Kissi-Debrah was a candidate in the 2018 Lewisham East by-election and the 2019 UK general election in the same constituency. She was also a candidate in the 2021 London Assembly election for the Green Party of England and Wales, finishing third in Greenwich and Lewisham.

She is a World Health Organization advocate for health and air quality.

Kissi-Debrah was one of the judges in the BLAC (Bright Lights Awards Ceremony) Awards in 2020.

==Electoral history==

General election 2019: Lewisham East
| Party |  | Candidate | Votes | % | ±% |
|---|---|---|---|---|---|
|  | Labour | Janet Daby | 26,661 | 59.5 | −8.5 |
|  | Conservative | Sam Thurgood | 9,653 | 21.5 | −1.5 |
|  | Liberal Democrats | Ade Fatukasi | 5,039 | 11.2 | +6.8 |
|  | Green | Rosamund Adoo-Kissi-Debrah | 1,706 | 3.8 | +2.1 |
|  | Brexit Party | Wesley Pollard | 1,234 | 2.8 | N/A |
|  | CPA | Maureen Martin | 277 | 0.6 | +0.1 |
|  | Independent | Mark Barber | 152 | 0.3 | N/A |
|  | Young People's | Richard Galloway | 50 | 0.1 | N/A |
|  | Independent | Roger Mighton | 43 | 0.1 | N/A |
| Majority |  |  | 17,008 | 38.0 | −6.9 |
| Turnout |  |  | 44,815 | 66.0 | −3.2 |
| Registered electors |  |  | 67,857 |  |  |
|  | Labour hold |  | Swing | −3.5 |  |

2018 Lewisham East by-election
| Party |  | Candidate | Votes | % | ±% |
|---|---|---|---|---|---|
|  | Labour | Janet Daby | 11,033 | 50.2 | −17.7 |
|  | Liberal Democrats | Lucy Salek | 5,404 | 24.6 | +20.2 |
|  | Conservative | Ross Archer | 3,161 | 14.4 | −8.6 |
|  | Green | Rosamund Adoo-Kissi-Debrah | 788 | 3.6 | +1.9 |
|  | Women's Equality | Mandu Reid | 506 | 2.3 | N/A |
|  | UKIP | David Kurten | 380 | 1.7 | −0.1 |
|  | For Britain | Anne Marie Waters | 266 | 1.2 | N/A |
|  | CPA | Maureen Martin | 168 | 0.8 | +0.3 |
|  | Monster Raving Loony | Howling Laud Hope | 93 | 0.4 | N/A |
|  | Democrats and Veterans | Massimo DiMambro | 67 | 0.3 | N/A |
|  | Libertarian | Sean Finch | 38 | 0.2 | N/A |
|  | Access to the Law for All | Charles Carey | 37 | 0.2 | N/A |
|  | Radical | Patrick Gray | 20 | 0.1 | N/A |
|  | Young People's | Thomas Hall | 18 | 0.1 | N/A |
| Majority |  |  | 5,629 | 25.6 | −19.3 |
| Turnout |  |  | 22,056 | 33.3 | −36.1 |
| Registered electors |  |  | 66,140 |  |  |
|  | Labour hold |  | Swing | −19.0 |  |

==Personal life==
Kissi-Debrah lives on the South Circular Road in London. She is a secondary school teacher in Lewisham.

==Honours and awards==
In November 2020, she was included in the BBC Radio 4 Woman's Hour Power list 2020.

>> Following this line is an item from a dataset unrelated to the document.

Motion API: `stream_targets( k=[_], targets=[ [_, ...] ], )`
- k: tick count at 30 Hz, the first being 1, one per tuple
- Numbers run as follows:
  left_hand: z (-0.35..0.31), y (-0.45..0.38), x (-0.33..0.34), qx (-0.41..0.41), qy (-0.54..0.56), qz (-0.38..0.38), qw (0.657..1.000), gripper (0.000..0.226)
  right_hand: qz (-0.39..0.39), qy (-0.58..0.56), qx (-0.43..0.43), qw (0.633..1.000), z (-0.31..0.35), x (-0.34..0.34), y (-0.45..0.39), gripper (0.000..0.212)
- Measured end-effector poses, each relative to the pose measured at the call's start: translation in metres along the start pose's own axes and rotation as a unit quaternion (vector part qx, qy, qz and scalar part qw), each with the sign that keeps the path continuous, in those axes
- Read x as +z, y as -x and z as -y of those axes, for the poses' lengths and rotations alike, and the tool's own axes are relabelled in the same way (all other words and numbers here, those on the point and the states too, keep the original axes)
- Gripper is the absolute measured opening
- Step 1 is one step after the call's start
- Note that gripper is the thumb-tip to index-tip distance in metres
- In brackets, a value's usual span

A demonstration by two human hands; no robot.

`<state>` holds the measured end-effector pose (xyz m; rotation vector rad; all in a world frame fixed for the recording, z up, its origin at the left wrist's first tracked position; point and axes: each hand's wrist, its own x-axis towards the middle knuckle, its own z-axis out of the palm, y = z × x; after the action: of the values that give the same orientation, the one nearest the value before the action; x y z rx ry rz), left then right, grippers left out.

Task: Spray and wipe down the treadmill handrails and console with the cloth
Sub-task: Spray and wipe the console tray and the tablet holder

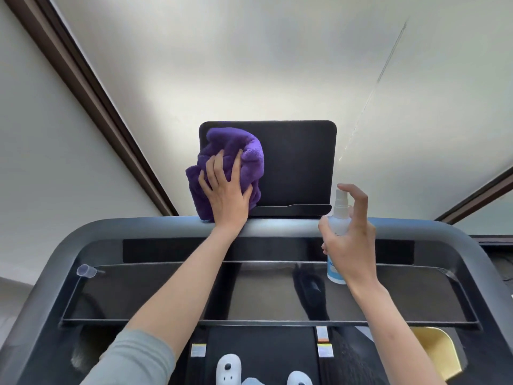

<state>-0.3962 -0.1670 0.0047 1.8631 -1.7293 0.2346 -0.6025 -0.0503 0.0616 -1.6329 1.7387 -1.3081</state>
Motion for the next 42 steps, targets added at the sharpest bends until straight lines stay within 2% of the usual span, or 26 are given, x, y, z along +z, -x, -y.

Kissi-Debrah was appointed Commander of the Order of the British Empire (CBE) in the 2023 New Year Honours for services to public health.

In 2024, a portrait of her by photographer Serena Brown was displayed in the National Portrait Gallery, London, who had won the 2023 Taylor Wessing commission.

In April 2025 a life-size bronze statue of her daughter Ella Roberta by sculptor Hannah Stewart was unveiled in Mountsfield Park, Catford, near where Ella Roberta was brought up.